• **Exercise goal**
The line containing "green checkered cloth: box: [234, 140, 291, 175], surface" and every line after it, through the last line of the records, are to be transcribed exactly, and nothing else.

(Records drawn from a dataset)
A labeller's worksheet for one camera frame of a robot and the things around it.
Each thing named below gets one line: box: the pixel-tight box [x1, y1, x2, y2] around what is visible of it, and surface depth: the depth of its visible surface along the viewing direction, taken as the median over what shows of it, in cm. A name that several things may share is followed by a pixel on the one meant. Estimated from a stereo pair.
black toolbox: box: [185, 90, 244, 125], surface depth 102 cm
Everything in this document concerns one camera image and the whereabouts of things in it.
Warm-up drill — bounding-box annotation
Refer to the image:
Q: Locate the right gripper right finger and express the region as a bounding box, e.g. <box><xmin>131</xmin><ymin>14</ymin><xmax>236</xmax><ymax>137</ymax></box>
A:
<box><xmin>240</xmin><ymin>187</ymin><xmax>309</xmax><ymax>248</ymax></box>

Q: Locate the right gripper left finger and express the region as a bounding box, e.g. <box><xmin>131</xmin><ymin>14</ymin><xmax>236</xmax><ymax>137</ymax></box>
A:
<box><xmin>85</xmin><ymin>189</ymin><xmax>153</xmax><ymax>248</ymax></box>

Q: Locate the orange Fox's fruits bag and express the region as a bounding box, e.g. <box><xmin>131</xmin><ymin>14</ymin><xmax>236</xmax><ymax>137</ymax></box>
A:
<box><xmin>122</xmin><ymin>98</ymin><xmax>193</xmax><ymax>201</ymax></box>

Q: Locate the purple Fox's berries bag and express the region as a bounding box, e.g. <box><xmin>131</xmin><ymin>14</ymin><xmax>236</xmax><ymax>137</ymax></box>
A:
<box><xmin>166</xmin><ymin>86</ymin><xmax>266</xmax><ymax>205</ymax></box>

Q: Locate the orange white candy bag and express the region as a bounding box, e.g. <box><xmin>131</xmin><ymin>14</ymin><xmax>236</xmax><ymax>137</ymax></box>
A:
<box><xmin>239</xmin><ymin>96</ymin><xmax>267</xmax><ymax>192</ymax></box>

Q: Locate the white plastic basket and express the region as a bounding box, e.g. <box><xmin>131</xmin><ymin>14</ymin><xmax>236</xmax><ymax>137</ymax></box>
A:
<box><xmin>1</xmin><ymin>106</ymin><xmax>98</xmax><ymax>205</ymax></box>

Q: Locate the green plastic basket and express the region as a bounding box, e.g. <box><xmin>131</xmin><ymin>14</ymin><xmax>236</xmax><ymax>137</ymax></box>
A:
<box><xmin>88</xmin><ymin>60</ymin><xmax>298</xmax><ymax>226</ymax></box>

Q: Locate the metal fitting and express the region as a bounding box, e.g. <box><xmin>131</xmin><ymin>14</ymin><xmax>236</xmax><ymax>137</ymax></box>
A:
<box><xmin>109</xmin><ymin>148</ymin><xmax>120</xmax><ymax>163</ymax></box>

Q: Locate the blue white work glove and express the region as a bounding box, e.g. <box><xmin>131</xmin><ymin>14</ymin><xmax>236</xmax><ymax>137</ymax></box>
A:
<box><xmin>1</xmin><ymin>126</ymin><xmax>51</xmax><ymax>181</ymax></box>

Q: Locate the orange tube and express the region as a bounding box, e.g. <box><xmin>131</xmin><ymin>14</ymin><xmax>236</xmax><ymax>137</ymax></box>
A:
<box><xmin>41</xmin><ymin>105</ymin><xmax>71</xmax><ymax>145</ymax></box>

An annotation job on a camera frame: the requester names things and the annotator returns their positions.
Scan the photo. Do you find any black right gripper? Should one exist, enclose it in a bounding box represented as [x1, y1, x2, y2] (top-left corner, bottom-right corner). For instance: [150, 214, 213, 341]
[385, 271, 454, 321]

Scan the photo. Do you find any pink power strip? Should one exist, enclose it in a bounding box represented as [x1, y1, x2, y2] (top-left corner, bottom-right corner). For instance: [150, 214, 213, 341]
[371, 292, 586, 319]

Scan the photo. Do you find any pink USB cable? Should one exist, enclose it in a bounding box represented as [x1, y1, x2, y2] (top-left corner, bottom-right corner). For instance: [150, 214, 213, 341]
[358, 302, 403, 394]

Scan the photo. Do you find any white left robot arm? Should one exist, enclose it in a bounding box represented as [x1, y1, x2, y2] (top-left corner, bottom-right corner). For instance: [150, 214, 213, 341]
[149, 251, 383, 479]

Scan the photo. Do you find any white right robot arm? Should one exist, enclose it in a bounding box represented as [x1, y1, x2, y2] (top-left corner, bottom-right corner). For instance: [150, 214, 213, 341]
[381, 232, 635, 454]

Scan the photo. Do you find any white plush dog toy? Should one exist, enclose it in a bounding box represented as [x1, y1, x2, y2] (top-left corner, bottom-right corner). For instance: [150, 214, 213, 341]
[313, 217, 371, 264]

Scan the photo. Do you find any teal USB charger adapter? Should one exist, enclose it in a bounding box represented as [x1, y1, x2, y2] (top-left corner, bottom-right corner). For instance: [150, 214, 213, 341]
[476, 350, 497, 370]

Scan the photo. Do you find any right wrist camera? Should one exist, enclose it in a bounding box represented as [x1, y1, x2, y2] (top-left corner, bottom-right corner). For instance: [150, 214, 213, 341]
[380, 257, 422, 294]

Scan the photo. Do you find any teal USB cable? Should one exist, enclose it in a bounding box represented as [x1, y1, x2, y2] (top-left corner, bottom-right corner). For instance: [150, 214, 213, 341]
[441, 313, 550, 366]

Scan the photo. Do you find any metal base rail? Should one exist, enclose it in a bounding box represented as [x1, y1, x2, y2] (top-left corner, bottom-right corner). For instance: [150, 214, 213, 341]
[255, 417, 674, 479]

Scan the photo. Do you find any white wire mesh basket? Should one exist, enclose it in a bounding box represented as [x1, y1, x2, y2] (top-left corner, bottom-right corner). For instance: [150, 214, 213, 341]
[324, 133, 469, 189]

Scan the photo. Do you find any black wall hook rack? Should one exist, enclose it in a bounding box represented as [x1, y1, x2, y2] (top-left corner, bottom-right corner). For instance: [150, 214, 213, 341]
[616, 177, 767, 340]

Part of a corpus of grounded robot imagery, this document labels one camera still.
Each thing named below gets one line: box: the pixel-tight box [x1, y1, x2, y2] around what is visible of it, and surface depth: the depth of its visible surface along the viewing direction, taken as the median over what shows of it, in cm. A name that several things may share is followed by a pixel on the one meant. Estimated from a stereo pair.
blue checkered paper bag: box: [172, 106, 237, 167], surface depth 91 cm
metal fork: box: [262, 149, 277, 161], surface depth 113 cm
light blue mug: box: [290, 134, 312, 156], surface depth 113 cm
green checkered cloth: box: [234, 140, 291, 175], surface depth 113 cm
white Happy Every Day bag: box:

• **Your solution**
green checkered cloth: box: [234, 140, 291, 175], surface depth 113 cm
white Happy Every Day bag: box:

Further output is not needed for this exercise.